Chronogram of visits:
The study foresees the following visits per patient:
- Visit 1 day -3 to day -1: Screening.
- Visit 2 day 0: Baseline visit (1st injection).
- Visit 3 day 7 (± 1 day): Follow up visit and, 2nd injection.
- Visit 4 day 14 (± 2 days): Follow up visit and, 3rd injection.
- Visit 5 day 21 (± 2 days): Follow up visit.
- Visit 6 day 56 (± 2 days): Follow up visit.
- Visit 7 day 98 (± 2 days): Follow up visit.
- Visit 8 day 194 (± 4 days): Final visit.
Patient enrollment and allocation:
After informed consent signature, the patient is considered enrolled. Once the eligibility is
established according to inclusion/exclusion criteria the patient will receive a unique
patient code and will be allocated to HYALEXO® (the tested medical device). The Investigator
must also complete a patient screening log, which reports on all patients who were seen to
determine eligibility for inclusion in the study.
Statistical Analysis:
The protocol outlines that a two-sided p-value of 0.05 or less will be used to declare
statistical significance for all analyses. Similarly, all confidence intervals will be
calculated at the 95% level.
No adjustment for multiplicity will be made to adjust type 1 error rate for secondary
endpoints. If necessary, relevant results from other studies already reported in the
literature will be considered in the interpretation of results.
The final analysis will be completed after all patients have been exited the study, all
queries resolved, and the database have been locked.
If a patient is missing information for one or more variables, the missing data will not be
replaced. Quantitative variables (i.e., demographic) if normally distributed will be
described through media, standard deviation (SD); variables non-normally distributed will be
described using median and range of interquartile.
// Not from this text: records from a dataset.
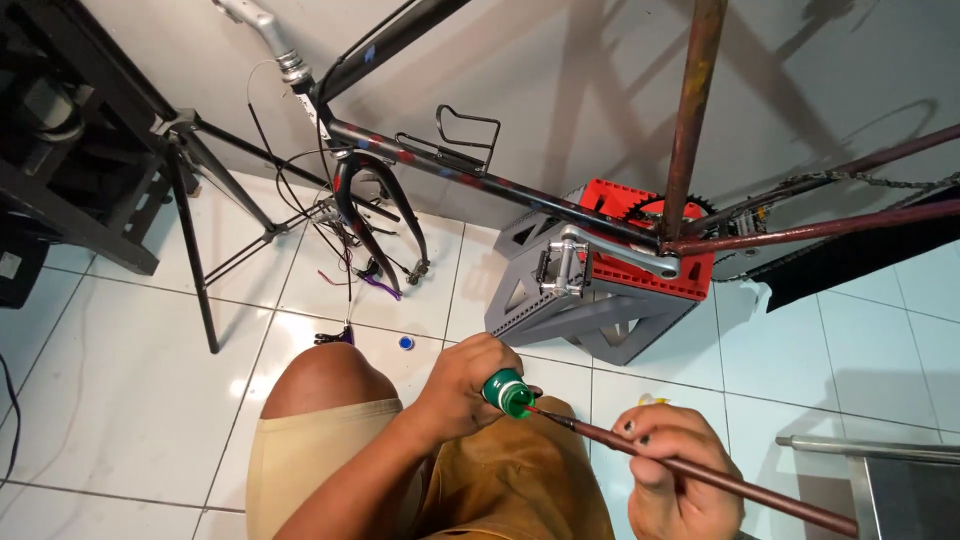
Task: Painting decorative patterns on a bicycle frame using a small brush and various paint colors.
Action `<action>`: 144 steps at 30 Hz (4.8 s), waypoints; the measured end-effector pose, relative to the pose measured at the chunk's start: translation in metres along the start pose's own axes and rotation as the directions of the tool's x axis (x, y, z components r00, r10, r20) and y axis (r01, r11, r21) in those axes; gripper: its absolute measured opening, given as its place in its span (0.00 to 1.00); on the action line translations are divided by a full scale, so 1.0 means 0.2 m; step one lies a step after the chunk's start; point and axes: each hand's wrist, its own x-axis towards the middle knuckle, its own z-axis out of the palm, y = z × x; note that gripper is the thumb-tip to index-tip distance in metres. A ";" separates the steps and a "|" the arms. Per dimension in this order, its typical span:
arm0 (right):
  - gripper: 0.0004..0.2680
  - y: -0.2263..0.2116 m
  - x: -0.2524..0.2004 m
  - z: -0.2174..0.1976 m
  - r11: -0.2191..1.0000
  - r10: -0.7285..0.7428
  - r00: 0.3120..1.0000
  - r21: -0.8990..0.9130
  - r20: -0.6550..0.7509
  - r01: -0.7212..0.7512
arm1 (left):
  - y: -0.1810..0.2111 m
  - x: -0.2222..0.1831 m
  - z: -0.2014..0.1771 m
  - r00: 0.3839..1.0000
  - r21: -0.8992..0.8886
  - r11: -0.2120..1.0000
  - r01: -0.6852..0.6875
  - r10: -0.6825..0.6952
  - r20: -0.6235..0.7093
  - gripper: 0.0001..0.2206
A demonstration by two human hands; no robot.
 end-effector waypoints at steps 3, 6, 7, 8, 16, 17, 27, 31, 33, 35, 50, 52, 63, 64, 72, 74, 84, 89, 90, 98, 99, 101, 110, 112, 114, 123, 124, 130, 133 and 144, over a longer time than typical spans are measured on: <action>0.11 0.01 0.04 0.04 0.999 0.007 1.000 -0.043 0.022 -0.006 | -0.01 -0.01 -0.01 1.000 0.001 1.000 0.019 -0.019 0.013 0.13; 0.10 0.01 0.11 0.05 0.990 -0.032 0.988 -0.129 0.154 0.052 | -0.04 -0.03 -0.01 0.999 0.024 0.999 0.031 -0.032 0.015 0.14; 0.09 0.00 0.13 0.06 0.983 -0.051 0.971 -0.160 0.235 0.091 | -0.05 -0.03 -0.01 0.999 0.053 0.998 0.034 -0.035 0.017 0.16; 0.09 -0.01 0.15 0.07 0.983 -0.051 0.970 -0.162 0.236 0.091 | -0.04 -0.03 -0.01 0.999 0.051 0.998 0.033 -0.034 0.016 0.16; 0.09 0.02 0.24 0.12 0.988 -0.020 0.959 -0.140 0.284 0.062 | -0.04 0.00 -0.02 0.998 0.018 0.998 0.057 -0.057 -0.019 0.12; 0.09 0.04 0.24 0.11 0.988 -0.022 0.959 -0.141 0.284 0.064 | -0.05 -0.01 -0.02 0.998 0.017 0.998 0.055 -0.055 -0.020 0.12; 0.08 0.18 0.30 0.17 0.918 0.324 0.944 0.223 0.058 -0.328 | -0.07 0.02 -0.05 0.975 -0.137 0.966 0.218 -0.221 -0.004 0.13; 0.09 0.24 0.32 0.21 0.875 0.412 0.911 0.265 0.032 -0.405 | -0.08 0.04 -0.07 0.952 -0.203 0.933 0.297 -0.305 -0.009 0.13; 0.09 0.26 0.33 0.22 0.870 0.415 0.909 0.274 0.039 -0.409 | -0.08 0.05 -0.07 0.950 -0.205 0.931 0.302 -0.312 -0.017 0.13; 0.08 0.26 0.33 0.24 0.866 0.419 0.907 0.281 0.043 -0.414 | -0.09 0.05 -0.08 0.948 -0.209 0.928 0.307 -0.318 -0.023 0.13; 0.06 0.35 0.47 0.39 0.845 0.453 0.891 0.313 0.009 -0.433 | -0.20 0.10 -0.18 0.925 -0.157 0.922 0.355 -0.371 -0.087 0.13; 0.06 0.37 0.51 0.44 0.788 0.538 0.843 0.342 0.022 -0.512 | -0.23 0.12 -0.21 0.922 -0.189 0.920 0.342 -0.368 -0.124 0.13; 0.05 0.45 0.86 0.76 0.490 0.686 0.724 0.694 0.067 -0.528 | -0.58 0.16 -0.36 0.807 -0.294 0.833 0.469 -0.539 -0.240 0.15; 0.04 0.47 0.91 0.80 0.473 0.685 0.727 0.730 0.047 -0.493 | -0.62 0.15 -0.36 0.789 -0.289 0.829 0.479 -0.551 -0.273 0.17; 0.06 0.49 1.27 1.23 0.687 0.530 0.847 0.604 -0.035 -0.405 | -0.70 0.15 -0.37 0.779 -0.283 0.812 0.511 -0.576 -0.247 0.15; 0.07 0.54 1.31 1.32 0.716 0.502 0.864 0.577 -0.033 -0.393 | -0.71 0.14 -0.36 0.782 -0.262 0.819 0.511 -0.569 -0.253 0.15; 0.06 0.61 1.35 1.53 0.873 0.324 0.943 0.408 -0.071 -0.269 | -0.72 0.14 -0.38 0.780 -0.279 0.815 0.509 -0.573 -0.252 0.16; 0.06 0.65 1.35 1.52 0.916 0.285 0.952 0.323 -0.107 -0.238 | -0.70 0.14 -0.41 0.776 -0.293 0.805 0.516 -0.584 -0.237 0.15; 0.05 0.65 1.35 1.49 0.952 0.199 0.976 0.253 -0.087 -0.171 | -0.70 0.15 -0.41 0.776 -0.294 0.803 0.518 -0.586 -0.234 0.16; 0.05 0.58 1.39 1.28 0.953 -0.262 0.965 0.161 0.005 0.257 | -0.70 0.16 -0.41 0.743 -0.294 0.759 0.580 -0.642 -0.192 0.16; 0.05 0.57 1.39 1.27 0.949 -0.281 0.958 0.165 0.056 0.269 | -0.70 0.16 -0.41 0.747 -0.291 0.766 0.573 -0.634 -0.199 0.16; 0.05 0.55 1.38 1.25 0.944 -0.303 0.947 0.170 0.105 0.283 | -0.71 0.16 -0.40 0.754 -0.287 0.776 0.562 -0.623 -0.207 0.16; 0.04 0.58 1.29 1.38 0.950 -0.307 0.928 0.119 0.212 0.287 | -0.72 0.15 -0.38 0.762 -0.297 0.796 0.528 -0.598 -0.247 0.16; 0.04 0.59 1.27 1.42 0.958 -0.284 0.939 0.094 0.193 0.270 | -0.72 0.15 -0.37 0.743 -0.292 0.772 0.565 -0.629 -0.228 0.16; 0.05 0.59 1.27 1.44 0.958 -0.288 0.942 0.064 0.172 0.281 | -0.71 0.14 -0.38 0.746 -0.289 0.773 0.565 -0.628 -0.222 0.16; 0.04 0.49 1.34 1.19 0.752 -0.579 0.796 -0.262 0.174 0.605 | -0.71 0.15 -0.40 0.724 -0.306 0.741 0.598 -0.663 -0.190 0.16; 0.03 0.49 1.34 1.16 0.682 -0.612 0.761 -0.343 0.216 0.646 | -0.71 0.15 -0.40 0.728 -0.295 0.746 0.597 -0.658 -0.191 0.16; 0.04 0.53 1.39 1.18 0.352 -0.792 0.381 -0.153 0.477 0.923 | -0.72 0.15 -0.39 0.731 -0.286 0.751 0.596 -0.654 -0.193 0.16; 0.05 0.54 1.35 1.14 0.344 -0.740 0.365 -0.149 0.565 0.927 | -0.73 0.15 -0.39 0.712 -0.328 0.727 0.603 -0.676 -0.189 0.15; 0.06 0.50 1.53 1.05 0.963 -0.116 0.977 0.218 -0.181 0.155 | -0.70 0.16 -0.40 0.687 -0.326 0.691 0.645 -0.711 -0.148 0.15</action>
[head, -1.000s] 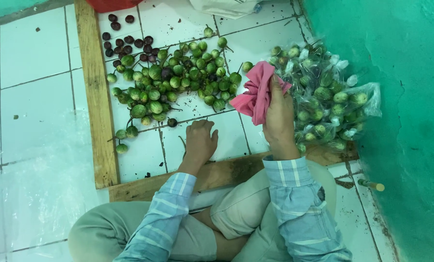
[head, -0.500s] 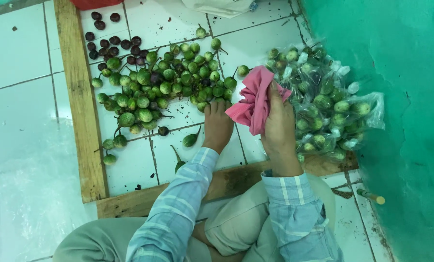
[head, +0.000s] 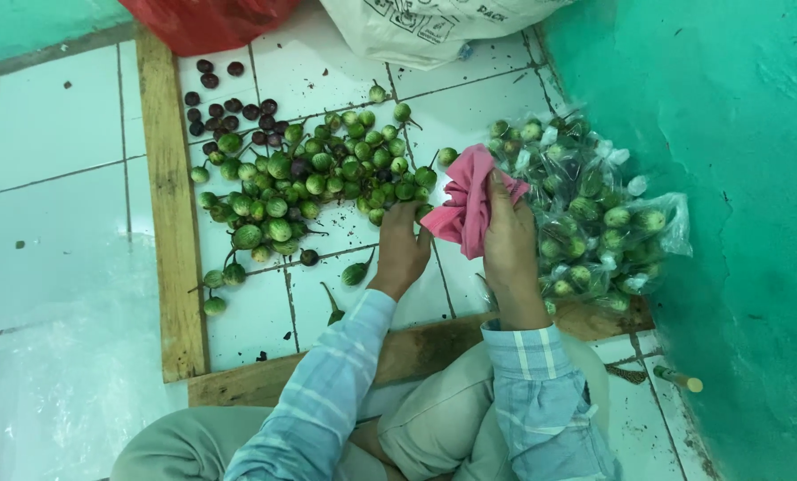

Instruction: Wiping small green fruits with a cloth to clean them

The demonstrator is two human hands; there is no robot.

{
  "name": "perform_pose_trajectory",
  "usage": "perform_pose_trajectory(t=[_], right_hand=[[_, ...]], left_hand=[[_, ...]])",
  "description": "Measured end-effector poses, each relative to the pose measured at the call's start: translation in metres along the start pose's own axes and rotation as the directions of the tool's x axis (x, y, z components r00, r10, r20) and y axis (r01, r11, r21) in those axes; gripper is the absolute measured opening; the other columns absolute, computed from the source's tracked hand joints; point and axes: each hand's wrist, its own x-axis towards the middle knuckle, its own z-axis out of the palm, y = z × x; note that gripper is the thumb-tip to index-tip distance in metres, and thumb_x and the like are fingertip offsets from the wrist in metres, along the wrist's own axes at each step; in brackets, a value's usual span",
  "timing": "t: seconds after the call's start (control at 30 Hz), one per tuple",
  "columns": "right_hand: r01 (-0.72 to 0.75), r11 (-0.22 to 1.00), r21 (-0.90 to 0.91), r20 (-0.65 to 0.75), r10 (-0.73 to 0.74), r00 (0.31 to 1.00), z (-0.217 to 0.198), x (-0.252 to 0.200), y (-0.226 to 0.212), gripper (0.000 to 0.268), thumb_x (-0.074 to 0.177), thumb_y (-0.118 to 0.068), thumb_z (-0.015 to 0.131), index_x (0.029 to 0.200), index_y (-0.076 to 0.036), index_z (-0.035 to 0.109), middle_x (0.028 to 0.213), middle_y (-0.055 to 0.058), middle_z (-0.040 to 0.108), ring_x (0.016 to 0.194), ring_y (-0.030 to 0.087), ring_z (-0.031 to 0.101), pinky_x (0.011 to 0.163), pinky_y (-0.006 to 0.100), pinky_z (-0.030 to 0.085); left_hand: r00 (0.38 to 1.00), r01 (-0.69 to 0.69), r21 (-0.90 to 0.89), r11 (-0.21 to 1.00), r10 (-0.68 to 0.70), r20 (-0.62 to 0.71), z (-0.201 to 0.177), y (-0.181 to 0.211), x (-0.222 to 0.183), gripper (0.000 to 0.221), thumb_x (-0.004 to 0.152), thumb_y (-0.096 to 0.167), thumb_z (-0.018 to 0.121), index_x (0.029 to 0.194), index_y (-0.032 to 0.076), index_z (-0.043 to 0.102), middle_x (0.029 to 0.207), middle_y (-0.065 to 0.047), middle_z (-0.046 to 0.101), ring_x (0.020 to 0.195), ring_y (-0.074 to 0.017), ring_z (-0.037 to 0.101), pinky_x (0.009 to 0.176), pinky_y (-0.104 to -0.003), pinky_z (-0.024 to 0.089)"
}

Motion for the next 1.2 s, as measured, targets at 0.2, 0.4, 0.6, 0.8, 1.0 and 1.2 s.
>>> perform_pose_trajectory(t=[0.2, 0.4, 0.6, 0.8, 1.0, 1.2], right_hand=[[0.014, 0.941, -0.338, 0.151, 0.039, 0.988, 0.006, -0.021, 0.014, 0.044, 0.1, -0.05, 0.061, 0.104, -0.006, 0.068, 0.085, 0.012, 0.07, 0.078, 0.024, 0.072, 0.069, 0.041, 0.059], [0.104, 0.698, -0.708, 0.38, 0.253, 0.89, 0.055, -0.105, -0.012, 0.053, 0.093, -0.057, 0.058, 0.1, -0.005, 0.068, 0.085, 0.017, 0.073, 0.089, 0.034, 0.075, 0.075, 0.047, 0.055], [0.343, 0.617, -0.708, 0.591, 0.253, 0.766, 0.048, -0.123, 0.038, 0.054, 0.091, -0.048, 0.069, 0.1, 0.005, 0.065, 0.091, 0.027, 0.07, 0.094, 0.048, 0.071, 0.072, 0.051, 0.054], [0.438, 0.653, -0.618, 0.648, 0.108, 0.754, 0.041, -0.134, 0.043, 0.041, 0.093, -0.037, 0.07, 0.084, 0.002, 0.066, 0.07, 0.024, 0.067, 0.074, 0.032, 0.071, 0.058, 0.041, 0.051], [0.355, 0.687, -0.634, 0.558, 0.089, 0.825, -0.001, -0.105, 0.118, 0.047, 0.1, -0.048, 0.063, 0.075, -0.008, 0.065, 0.063, 0.011, 0.066, 0.063, 0.023, 0.066, 0.056, 0.035, 0.05], [0.357, 0.838, -0.412, 0.609, -0.038, 0.792, 0.004, -0.155, 0.111, 0.058, 0.106, -0.048, 0.053, 0.133, 0.003, 0.053, 0.129, 0.029, 0.063, 0.128, 0.044, 0.057, 0.11, 0.057, 0.042]], left_hand=[[0.968, 0.244, -0.357, 0.902, -0.201, 0.153, -0.072, -0.003, -0.056, 0.04, 0.1, 0.022, 0.068, 0.131, -0.001, 0.061, 0.113, -0.022, 0.063, 0.103, -0.0372, 0.069, 0.086, -0.045, 0.056], [0.968, 0.251, -0.511, 0.822, -0.23, 0.104, -0.109, 0.007, -0.112, 0.036, 0.089, 0.003, 0.072, 0.124, -0.004, 0.066, 0.108, -0.023, 0.066, 0.103, -0.0366, 0.071, 0.093, -0.05, 0.058], [0.984, 0.116, -0.564, 0.817, -0.171, -0.046, -0.112, -0.023, -0.16, 0.029, 0.085, 0.0, 0.077, 0.113, 0.0, 0.069, 0.096, -0.02, 0.07, 0.096, -0.0344, 0.074, 0.086, -0.048, 0.059], [0.973, 0.084, -0.697, 0.712, -0.21, -0.098, -0.085, -0.037, -0.174, 0.026, 0.083, 0.0, 0.08, 0.106, 0.007, 0.071, 0.087, -0.004, 0.072, 0.086, -0.0132, 0.068, 0.08, -0.032, 0.058], [0.953, 0.189, -0.747, 0.637, -0.301, -0.016, -0.077, -0.038, -0.179, 0.036, 0.084, 0.002, 0.081, 0.117, 0.005, 0.068, 0.094, -0.006, 0.07, 0.085, -0.0134, 0.064, 0.079, -0.03, 0.057], [0.892, 0.303, -0.796, 0.524, -0.45, 0.043, -0.074, -0.042, -0.183, 0.018, 0.096, 0.015, 0.073, 0.113, 0.009, 0.075, 0.087, -0.009, 0.072, 0.077, -0.0154, 0.068, 0.067, -0.028, 0.059]])
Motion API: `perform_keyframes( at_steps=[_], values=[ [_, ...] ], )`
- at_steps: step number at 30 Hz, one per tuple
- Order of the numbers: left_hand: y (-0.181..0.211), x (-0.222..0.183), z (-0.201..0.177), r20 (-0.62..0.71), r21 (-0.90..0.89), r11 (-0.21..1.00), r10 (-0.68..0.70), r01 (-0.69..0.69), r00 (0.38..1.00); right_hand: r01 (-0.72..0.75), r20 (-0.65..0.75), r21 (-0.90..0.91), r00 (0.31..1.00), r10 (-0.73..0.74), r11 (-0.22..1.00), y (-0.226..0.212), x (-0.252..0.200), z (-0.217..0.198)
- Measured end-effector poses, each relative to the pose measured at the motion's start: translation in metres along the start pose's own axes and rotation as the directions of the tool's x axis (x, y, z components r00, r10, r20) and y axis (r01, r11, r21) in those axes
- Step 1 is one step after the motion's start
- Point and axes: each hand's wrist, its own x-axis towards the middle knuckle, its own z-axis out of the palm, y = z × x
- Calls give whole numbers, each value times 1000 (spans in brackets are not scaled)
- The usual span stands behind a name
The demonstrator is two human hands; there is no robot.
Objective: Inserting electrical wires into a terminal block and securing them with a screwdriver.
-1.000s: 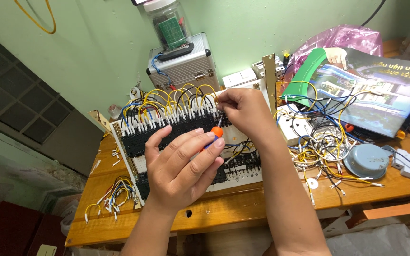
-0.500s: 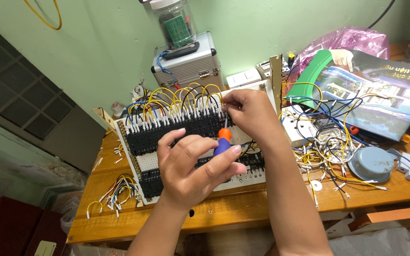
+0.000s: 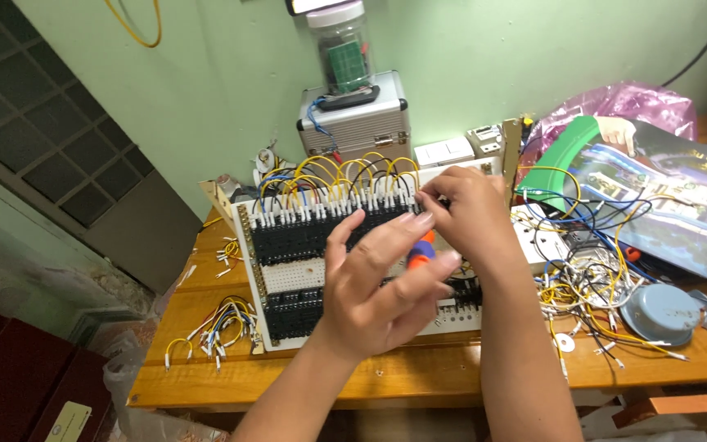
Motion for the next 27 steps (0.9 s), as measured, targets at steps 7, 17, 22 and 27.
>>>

Considering this clinical trial's design as a longitudinal cohort study, the focus of the
performed statistical assessments will be the longitudinal (statistical) analysis.
Primary endpoint, change in Knee injury and Osteoarthritis Outcome Score(KOOS) pain sub-scale
score from baseline to 14 weeks visit, will be analysed by performing a Student's t-test for
paired data, or a Wilcoxon signed rank test if major deviations from former's test
assumptions are recorded. As no missing data imputation on the primary outcome is planned, if
such cases arise, a Linear Mixed Model analysis will be performed, to make use of the
complete ITT(Intention to treat) population.
Secondary endpoints, all continuous variables in nature, will be assessed by performing ANOVA
for repeated measures tests, or ANCOVA for repeated measures tests (if considering covariates
like age, sex, BMI, etc.), assuming completeness of data (no missing data). If missingness of
data drastically reduces the sample size (e.g., > 5% of patients will be eliminated), a
robust statistical analysis method will be employed instead. Such a method, Linear Mixed
Models analysis, has the main advantage of making use of the complete ITT population.
The safety analysis will be done on the ITT population.